Exercise: As the answer, give a copy of each line below that includes the word "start".

Collected material:
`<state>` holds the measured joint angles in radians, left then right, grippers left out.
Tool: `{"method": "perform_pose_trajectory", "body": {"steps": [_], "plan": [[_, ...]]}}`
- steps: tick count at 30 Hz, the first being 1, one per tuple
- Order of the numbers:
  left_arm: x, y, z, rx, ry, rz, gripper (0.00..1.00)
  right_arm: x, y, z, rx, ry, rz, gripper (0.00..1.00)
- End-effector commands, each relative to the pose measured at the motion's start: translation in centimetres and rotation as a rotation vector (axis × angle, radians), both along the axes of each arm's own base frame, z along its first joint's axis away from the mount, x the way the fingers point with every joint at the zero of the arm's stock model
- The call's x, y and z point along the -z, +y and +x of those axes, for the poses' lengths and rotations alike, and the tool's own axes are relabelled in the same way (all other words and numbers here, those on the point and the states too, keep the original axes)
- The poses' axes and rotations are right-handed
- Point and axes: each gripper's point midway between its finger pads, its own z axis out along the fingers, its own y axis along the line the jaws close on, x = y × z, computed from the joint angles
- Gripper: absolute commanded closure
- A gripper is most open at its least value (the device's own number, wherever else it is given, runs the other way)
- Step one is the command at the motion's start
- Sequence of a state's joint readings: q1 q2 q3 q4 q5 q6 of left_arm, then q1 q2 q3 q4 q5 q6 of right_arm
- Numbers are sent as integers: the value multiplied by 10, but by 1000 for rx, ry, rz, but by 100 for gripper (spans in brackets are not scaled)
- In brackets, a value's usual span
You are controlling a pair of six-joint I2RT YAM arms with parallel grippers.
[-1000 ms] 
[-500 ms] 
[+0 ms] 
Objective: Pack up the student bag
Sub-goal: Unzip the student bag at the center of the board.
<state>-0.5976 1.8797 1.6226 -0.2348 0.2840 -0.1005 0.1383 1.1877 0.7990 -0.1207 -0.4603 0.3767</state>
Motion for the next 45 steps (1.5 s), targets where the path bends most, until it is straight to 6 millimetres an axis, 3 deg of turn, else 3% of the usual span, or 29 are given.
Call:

Problem solution:
- End-effector commands, each relative to the pose measured at the motion's start: translation in centimetres and rotation as a rotation vector (axis × angle, radians), both along the axes of each arm's own base frame, z along its first joint's axis away from the mount, x the way the fingers point with every joint at the zero of the arm's stock model
- Step one is the command at the motion's start

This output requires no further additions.